If you ever go shopping with scientists who study toxic chemicals, pay attention to what they do with a receipt. Some of them will stick that slip of paper into a zip-it-closed plastic baggie, not their pockets and wallets. Others will ask for a digital receipt. Why? It’s because there’s probably a chemical coating on that paper that contains bisphenol A, or BPA.

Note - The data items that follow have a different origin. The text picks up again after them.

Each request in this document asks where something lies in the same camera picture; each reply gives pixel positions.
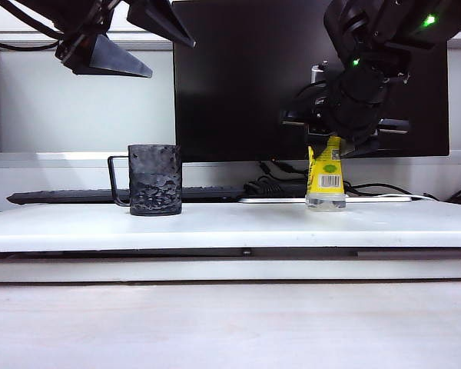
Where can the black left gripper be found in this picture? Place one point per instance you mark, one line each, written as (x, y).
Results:
(80, 23)

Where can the black computer monitor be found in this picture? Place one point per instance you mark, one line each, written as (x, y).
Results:
(234, 96)

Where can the dark textured glass cup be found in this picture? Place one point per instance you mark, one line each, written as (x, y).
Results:
(155, 180)

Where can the clear bottle with yellow label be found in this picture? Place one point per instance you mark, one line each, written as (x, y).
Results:
(326, 180)

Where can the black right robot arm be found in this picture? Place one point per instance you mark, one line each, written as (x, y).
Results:
(388, 23)

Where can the grey aluminium partition frame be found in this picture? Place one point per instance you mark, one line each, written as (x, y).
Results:
(23, 43)

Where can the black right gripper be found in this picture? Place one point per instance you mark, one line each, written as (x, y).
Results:
(353, 111)

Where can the black keyboard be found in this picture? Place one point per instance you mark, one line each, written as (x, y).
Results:
(61, 197)

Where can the flat white pad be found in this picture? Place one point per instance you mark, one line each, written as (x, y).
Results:
(276, 200)

BPA is used for a host of different purposes. It is broadly used as a chemical building block of polycarbonate (Pah-lee-KAR-bo-nayt) plastics and of epoxy resins. Polycarbonates are hard, clear plastics that have an almost glasslike finish. They have been used to make water bottles, baby bottles, kitchen appliance bowls and more. The resins show up in a host of materials, including paints, adhesives and protective coatings — including clear coatings on the inside of food cans and on the outside of children’s teeth. BPA also ends up on some kinds of paper.
John C. Warner is a chemist. While working at Polaroid Corporation in the 1990s, he learned about the chemistry behind the papers now used for most receipts. These are known as thermal papers. To make some of them, manufacturers would coat a powdery layer of BPA onto one side of a piece of paper together with an invisible ink, Warner learned. “Later, when you applied pressure or heat, they would merge together and you’d get color.”

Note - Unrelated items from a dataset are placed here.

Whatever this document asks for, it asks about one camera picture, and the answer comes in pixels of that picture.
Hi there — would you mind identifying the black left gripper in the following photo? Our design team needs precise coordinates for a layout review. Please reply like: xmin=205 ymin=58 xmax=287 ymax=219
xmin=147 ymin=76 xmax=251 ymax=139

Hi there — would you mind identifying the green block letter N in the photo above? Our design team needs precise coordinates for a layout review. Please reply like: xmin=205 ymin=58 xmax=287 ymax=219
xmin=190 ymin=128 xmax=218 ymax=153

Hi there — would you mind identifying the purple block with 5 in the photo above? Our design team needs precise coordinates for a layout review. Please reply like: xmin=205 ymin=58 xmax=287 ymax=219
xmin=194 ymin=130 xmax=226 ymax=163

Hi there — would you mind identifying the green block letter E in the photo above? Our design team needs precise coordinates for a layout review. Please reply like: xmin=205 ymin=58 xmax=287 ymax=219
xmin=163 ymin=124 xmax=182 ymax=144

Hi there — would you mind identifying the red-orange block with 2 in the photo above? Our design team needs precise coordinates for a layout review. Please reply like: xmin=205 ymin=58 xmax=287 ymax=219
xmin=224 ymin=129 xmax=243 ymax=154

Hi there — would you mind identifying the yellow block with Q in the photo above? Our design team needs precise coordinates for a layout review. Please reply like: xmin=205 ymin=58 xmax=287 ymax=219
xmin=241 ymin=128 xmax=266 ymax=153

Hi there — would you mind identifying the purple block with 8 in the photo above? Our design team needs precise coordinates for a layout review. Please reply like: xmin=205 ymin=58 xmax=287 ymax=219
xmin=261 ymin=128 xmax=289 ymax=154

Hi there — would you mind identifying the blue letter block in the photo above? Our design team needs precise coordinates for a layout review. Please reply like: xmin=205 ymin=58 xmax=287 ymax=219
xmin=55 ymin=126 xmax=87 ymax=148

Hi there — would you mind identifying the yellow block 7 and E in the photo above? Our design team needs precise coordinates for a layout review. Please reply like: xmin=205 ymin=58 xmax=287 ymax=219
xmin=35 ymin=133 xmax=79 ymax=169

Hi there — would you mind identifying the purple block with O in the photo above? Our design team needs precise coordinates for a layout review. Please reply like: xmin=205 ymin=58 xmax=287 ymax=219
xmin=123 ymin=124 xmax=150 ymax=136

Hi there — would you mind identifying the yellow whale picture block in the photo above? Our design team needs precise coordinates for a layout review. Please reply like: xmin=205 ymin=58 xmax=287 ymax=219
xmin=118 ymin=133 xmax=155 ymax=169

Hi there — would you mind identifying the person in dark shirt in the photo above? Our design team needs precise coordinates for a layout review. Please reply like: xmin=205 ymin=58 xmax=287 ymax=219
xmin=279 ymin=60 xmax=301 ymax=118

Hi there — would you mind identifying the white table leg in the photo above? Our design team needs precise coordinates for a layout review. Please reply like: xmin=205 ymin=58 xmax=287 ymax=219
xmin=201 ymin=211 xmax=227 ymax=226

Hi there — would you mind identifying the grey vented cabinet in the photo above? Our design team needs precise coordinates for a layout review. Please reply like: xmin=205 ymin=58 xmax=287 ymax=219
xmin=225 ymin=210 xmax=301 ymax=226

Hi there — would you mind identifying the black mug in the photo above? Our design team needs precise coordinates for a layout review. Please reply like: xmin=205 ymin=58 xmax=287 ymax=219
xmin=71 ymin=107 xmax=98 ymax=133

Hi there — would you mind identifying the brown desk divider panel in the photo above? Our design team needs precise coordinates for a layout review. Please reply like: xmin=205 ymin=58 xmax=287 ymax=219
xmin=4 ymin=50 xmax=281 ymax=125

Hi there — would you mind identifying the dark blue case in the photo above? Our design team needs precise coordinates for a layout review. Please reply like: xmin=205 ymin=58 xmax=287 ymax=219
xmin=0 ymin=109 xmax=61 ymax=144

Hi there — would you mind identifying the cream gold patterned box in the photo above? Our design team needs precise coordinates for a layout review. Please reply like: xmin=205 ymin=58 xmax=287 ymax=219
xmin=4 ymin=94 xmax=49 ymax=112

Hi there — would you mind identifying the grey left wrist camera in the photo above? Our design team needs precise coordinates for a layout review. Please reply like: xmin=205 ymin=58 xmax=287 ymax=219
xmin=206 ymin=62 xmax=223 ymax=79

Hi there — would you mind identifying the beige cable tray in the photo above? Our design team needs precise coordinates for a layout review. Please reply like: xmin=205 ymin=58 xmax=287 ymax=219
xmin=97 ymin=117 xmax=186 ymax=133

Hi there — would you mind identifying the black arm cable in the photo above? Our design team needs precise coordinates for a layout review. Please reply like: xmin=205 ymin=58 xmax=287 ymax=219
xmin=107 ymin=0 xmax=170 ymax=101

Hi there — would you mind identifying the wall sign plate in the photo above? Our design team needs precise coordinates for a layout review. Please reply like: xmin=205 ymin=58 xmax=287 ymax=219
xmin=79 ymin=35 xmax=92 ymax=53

Warner thought little about such papers other than their design was clever. Until, that is, BPA exploded into the news in the early 2000s. At that point, he says, he began to have some doubts.
Research had begun showing that BPA could mimic the action of estrogen. That’s the primary female sex hormone in mammals and many other classes of animals. In the womb, studies found, BPA could disrupt the normal development of a rodent’s reproductive organs. And some animal studies found that BPA might even raise the risk of cancer.

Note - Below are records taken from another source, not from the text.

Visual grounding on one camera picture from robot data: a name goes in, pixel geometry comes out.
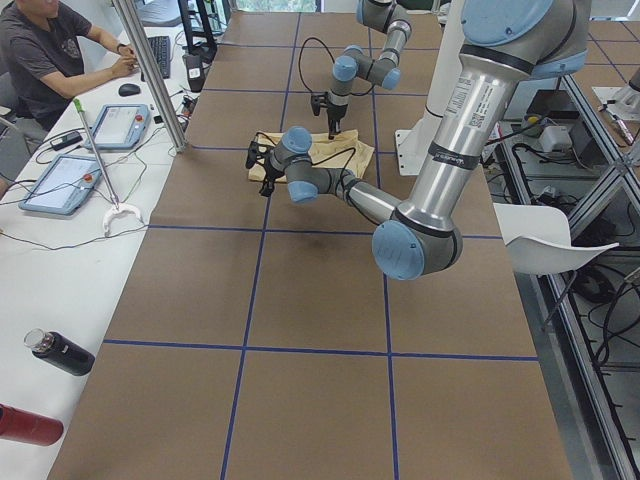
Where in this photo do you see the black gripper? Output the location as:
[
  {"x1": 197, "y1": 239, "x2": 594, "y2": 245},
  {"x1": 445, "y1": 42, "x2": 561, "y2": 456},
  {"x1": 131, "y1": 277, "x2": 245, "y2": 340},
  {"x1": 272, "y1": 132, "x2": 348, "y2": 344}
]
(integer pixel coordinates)
[
  {"x1": 245, "y1": 142, "x2": 284, "y2": 198},
  {"x1": 310, "y1": 91, "x2": 348, "y2": 140}
]

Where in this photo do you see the cream long sleeve shirt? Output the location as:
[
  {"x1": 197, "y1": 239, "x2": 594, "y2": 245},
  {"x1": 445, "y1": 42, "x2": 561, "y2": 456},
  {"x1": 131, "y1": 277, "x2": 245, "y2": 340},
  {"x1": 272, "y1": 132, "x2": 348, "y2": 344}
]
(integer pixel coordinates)
[{"x1": 258, "y1": 130, "x2": 374, "y2": 178}]

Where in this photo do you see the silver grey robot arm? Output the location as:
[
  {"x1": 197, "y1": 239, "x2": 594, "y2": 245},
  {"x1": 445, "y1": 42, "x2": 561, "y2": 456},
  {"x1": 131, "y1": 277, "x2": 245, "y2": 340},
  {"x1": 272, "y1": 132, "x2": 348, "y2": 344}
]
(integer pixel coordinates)
[
  {"x1": 246, "y1": 1, "x2": 591, "y2": 280},
  {"x1": 311, "y1": 1, "x2": 412, "y2": 139}
]

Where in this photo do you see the reacher grabber stick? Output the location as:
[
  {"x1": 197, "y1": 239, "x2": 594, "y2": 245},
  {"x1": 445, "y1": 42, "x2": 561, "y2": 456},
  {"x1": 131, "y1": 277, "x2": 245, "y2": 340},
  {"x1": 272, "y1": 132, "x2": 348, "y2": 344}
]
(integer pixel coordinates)
[{"x1": 73, "y1": 97, "x2": 144, "y2": 237}]

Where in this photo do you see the far blue teach pendant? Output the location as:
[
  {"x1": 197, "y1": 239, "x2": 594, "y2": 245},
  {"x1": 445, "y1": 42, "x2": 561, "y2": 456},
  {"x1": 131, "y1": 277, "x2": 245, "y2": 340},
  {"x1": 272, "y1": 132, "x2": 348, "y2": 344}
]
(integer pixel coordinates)
[{"x1": 91, "y1": 104, "x2": 150, "y2": 151}]

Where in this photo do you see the blue teach pendant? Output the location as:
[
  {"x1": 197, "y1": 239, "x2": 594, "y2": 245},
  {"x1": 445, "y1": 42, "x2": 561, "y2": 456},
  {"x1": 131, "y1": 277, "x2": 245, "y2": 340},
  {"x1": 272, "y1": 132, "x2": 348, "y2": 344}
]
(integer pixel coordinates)
[
  {"x1": 91, "y1": 104, "x2": 150, "y2": 151},
  {"x1": 18, "y1": 154, "x2": 102, "y2": 216}
]

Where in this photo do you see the black computer mouse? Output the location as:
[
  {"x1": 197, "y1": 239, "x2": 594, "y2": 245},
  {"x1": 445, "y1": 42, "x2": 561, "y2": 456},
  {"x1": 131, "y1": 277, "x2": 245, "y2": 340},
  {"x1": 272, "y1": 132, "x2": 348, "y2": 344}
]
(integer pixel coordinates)
[{"x1": 118, "y1": 83, "x2": 141, "y2": 97}]

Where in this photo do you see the black keyboard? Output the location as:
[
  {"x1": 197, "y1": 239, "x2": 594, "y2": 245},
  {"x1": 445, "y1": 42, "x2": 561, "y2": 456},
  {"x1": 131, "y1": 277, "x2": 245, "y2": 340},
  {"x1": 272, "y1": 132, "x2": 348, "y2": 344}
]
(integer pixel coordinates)
[{"x1": 147, "y1": 35, "x2": 171, "y2": 79}]

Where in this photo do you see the near blue teach pendant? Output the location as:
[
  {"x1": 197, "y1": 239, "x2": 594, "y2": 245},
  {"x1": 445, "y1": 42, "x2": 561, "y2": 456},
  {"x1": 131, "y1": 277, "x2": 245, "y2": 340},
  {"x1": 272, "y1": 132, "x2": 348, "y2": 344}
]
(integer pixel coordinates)
[{"x1": 18, "y1": 154, "x2": 102, "y2": 216}]

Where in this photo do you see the white plastic chair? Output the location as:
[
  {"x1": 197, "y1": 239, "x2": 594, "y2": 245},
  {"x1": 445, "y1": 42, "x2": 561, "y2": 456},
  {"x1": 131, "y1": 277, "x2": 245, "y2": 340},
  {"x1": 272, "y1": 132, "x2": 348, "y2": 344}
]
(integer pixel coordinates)
[{"x1": 493, "y1": 203, "x2": 619, "y2": 275}]

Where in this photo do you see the seated person grey shirt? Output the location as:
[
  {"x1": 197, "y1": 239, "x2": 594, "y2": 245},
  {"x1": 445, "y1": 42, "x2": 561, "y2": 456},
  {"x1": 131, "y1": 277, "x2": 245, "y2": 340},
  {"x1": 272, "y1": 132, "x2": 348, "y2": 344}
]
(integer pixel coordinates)
[{"x1": 0, "y1": 0, "x2": 139, "y2": 132}]

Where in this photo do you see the black water bottle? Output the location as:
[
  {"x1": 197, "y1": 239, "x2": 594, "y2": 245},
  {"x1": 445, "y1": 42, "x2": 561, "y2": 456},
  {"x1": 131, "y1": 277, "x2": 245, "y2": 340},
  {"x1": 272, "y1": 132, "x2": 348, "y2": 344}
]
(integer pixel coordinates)
[{"x1": 24, "y1": 328, "x2": 95, "y2": 376}]

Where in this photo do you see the red water bottle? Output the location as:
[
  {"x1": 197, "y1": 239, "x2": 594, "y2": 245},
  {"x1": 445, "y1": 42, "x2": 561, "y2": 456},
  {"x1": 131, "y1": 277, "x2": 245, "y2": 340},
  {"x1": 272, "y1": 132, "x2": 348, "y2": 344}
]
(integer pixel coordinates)
[{"x1": 1, "y1": 405, "x2": 64, "y2": 446}]

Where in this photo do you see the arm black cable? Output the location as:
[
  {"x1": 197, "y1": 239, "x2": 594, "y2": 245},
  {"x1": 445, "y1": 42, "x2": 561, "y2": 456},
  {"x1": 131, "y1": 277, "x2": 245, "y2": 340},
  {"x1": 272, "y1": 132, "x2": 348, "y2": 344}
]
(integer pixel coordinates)
[{"x1": 307, "y1": 144, "x2": 401, "y2": 226}]

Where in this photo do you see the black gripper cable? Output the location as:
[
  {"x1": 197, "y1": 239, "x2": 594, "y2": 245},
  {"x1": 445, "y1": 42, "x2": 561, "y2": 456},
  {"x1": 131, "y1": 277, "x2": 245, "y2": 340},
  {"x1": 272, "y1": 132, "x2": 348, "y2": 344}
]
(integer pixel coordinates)
[{"x1": 298, "y1": 36, "x2": 337, "y2": 97}]

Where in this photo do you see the aluminium frame post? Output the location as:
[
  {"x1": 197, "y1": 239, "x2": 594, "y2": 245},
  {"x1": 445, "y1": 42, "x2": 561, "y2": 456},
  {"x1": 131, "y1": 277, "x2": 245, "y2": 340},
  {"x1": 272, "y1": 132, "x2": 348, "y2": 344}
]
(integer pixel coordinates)
[{"x1": 113, "y1": 0, "x2": 187, "y2": 153}]

This is a worry because BPA doesn’t stay locked inside the products that contain it. Studies showed that BPA can leach out of polycarbonate plastic. It also leaches out of can linings and into canned goods. It even had been found in the saliva of children whose teeth had been treated with a BPA-based resin (in hopes of limiting cavities).
By the early 2000s, Warner was teaching green chemistry at the University of Massachusetts in Boston and Lowell. “I’d send my students out to local stores to get their cash register receipts.” Back in the lab, they’d dissolve the paper. Then they’d run it through a mass spectrometer. This instrument could analyze the chemical composition of materials. A simple glance at its output would show whether there was a telltale spike signaling BPA.
And his students indeed found it, Warner says. Not in every receipt. But in plenty. Receipt papers that used BPA looked no different than ones that didn’t.
Paper can be a major source of BPA
Until at least 2009, neither the public nor the general science community had been aware of receipt papers as a potentially important source of exposure to BPA.
In many cases, Warner found, the amounts of it in paper were not trivial.
“When people talk about polycarbonate bottles, they talk about nanogram quantities of BPA [leaching out],” Warner observed back around 2009. A nanogram is a billionth of a gram. “The average cash register receipt that’s out there and uses the BPA technology will have 60 to 100 milligrams of free BPA,” he reported several years back. That’s a million times more than what ends up in a bottle. (By free, he explained, it’s not bound into a polymer, like the BPA in a bottle. The individual molecules are loose and ready for uptake.)
As such, he argued, when it comes to BPA, for most people “the biggest exposures, in my opinion, will be these cash register receipts.”
Once on the fingers, BPA can be transferred to foods. A number of hormones — including estrogen — can be delivered through the skin by controlled-release patches. So, some scientists began to worry about whether BPA, too, might enter the skin.
In 2011, toxicologists showed it did. Two teams published data showing BPA could pass into the body through skin. Three years later, a team of university and government scientists showed that handling receipt paper could bring BPA into the body.
Paper companies started getting concerned. Before long, some began substituting other BPA relatives in their thermal-paper “inks.” Follow-up research would show, however, that some of these chemicals were as hormone-like as BPA was, at least in animal studies.
Several public-interest groups have been petitioning for companies to label any receipt papers that contain BPA (or one of its chemical cousins). That way, pregnant women would know to wash their hands after picking up a BPA-laced receipt. They would also know to keep it out of the hands of babies that might put fingers that handled such receipts into their mouths.